The first challenge stems from the optimization passes done by HLS compilers, and is referred to as the Performance-Portability problem. In a nutshell, the Performance-Portability problem means it is possible to write high level language code that performs well for either FPGAs or CPUs/GPUs as long as we tailor the code to target a specific platform - in general so far, it is not possible to have high-level code which executes well on all platforms. This is because of the limitations of the semantics of high level languages. Even with annotations, it is not possible for HLS compilers to reliably derive sufficient information about the target circuit from CPU/GPU source code in an acceptable time frame. To achieve good results, the source code must be manually restructured to help the compiler detect design patterns that map well to hardware, i.e. losing portability to get performance. “Unified” languages and APIs for heterogeneous compute environments can help overcome the semantic limitations of traditional languages, but it may not be practical to port over decades worth of existing code.
The second challenge deals with the HDL generation passes of HLS compiler, which are responsible for converting the compiler’s internal IR format, typically a form of Single Static Assignment (SSA), to HDL code. These passes match code fragments to libraries of vendor IP blocks in order to construct HDL, an approach which has three major drawbacks:
To meet the required design space coverage for building arbitrary circuits, a large library of IP blocks is typically needed. Such libraries consume a substantial amount of CPU memory, have high-overhead non-trivial lookup operations, and provide limited opportunities for optimization since they are proprietary.

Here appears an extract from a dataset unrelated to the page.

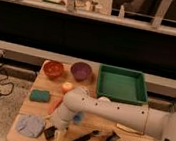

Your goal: Place eraser in metal cup

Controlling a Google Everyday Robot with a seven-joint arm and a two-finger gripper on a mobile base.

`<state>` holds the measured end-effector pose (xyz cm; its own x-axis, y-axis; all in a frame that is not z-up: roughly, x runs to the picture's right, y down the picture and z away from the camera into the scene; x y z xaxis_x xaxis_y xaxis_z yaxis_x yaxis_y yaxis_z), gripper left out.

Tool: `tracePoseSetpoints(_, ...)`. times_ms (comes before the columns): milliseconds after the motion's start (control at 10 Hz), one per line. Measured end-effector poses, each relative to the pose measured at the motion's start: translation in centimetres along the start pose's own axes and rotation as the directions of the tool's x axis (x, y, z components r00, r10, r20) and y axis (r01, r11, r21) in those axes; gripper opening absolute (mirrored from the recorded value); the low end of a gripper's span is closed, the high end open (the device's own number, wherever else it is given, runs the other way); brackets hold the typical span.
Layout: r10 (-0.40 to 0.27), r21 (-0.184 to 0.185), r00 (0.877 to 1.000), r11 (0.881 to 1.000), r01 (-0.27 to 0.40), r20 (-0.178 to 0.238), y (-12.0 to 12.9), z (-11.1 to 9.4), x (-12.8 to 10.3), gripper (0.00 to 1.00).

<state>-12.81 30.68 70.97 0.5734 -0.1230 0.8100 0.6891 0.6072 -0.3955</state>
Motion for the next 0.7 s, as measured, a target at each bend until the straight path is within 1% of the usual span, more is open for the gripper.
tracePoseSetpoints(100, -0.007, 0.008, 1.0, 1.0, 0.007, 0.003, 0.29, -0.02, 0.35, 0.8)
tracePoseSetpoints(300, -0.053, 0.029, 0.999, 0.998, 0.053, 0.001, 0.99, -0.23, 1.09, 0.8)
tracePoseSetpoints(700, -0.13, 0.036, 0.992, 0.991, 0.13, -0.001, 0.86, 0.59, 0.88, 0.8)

Vendor IP libraries tend to be chip specific, which means that the generated HDL code is no longer generic; rather, it is a chip specific low level abstraction of a circuit. Therefore a given design has to be recompiled for each unique target chip architecture separately.
Traditional HLS compilers translate entire functions (and even programs) directly into HDL, often simply by doing a “1-to-1” IR to HDL translation. They do not support more complex analysis techniques that can tap into a number of potential optimizations; optimizations which not only reduce the overhead of HLS compilation, but also the subsequent hardware generation steps. An example of this is breaking up a large kernel into smaller ones and individually considering them for acceleration. Since the complexity of P&R does not grow linearly, the reduction in circuit size will lead to drastically lower analysis requirements - to the point that it becomes feasible to leverage quite exhaustive searches for exploring solutions. Another example is mapping part of the kernel code which is not in the critical path (e.g. the control plane) to a softcore. This can drastically lower the amount of hardware that needs to be generated, further reducing the analysis requirements and hardware generation overhead.
In this project, we will explore the design of a HLS compiler that addresses both the challenges outlined above: i) how do we bridge the performance-portability gap? and ii) how and to what degree can we generate HDL code that is generic and compiles faster than traditional HLS generated HDL? Addressing (i) will enable us to compile designs to a single fat binary, capable of targeting any combination of the three common backends (CPU, GPU and FPGA). Addressing (ii) will enable HLS compilers to be both vendor/chip agnostic and have significantly lower turnaround times for the full hardware generation process- It will also enable HLS compilers to be compatible with most back-end compilers i.e. Synthesis and Place & Route tools.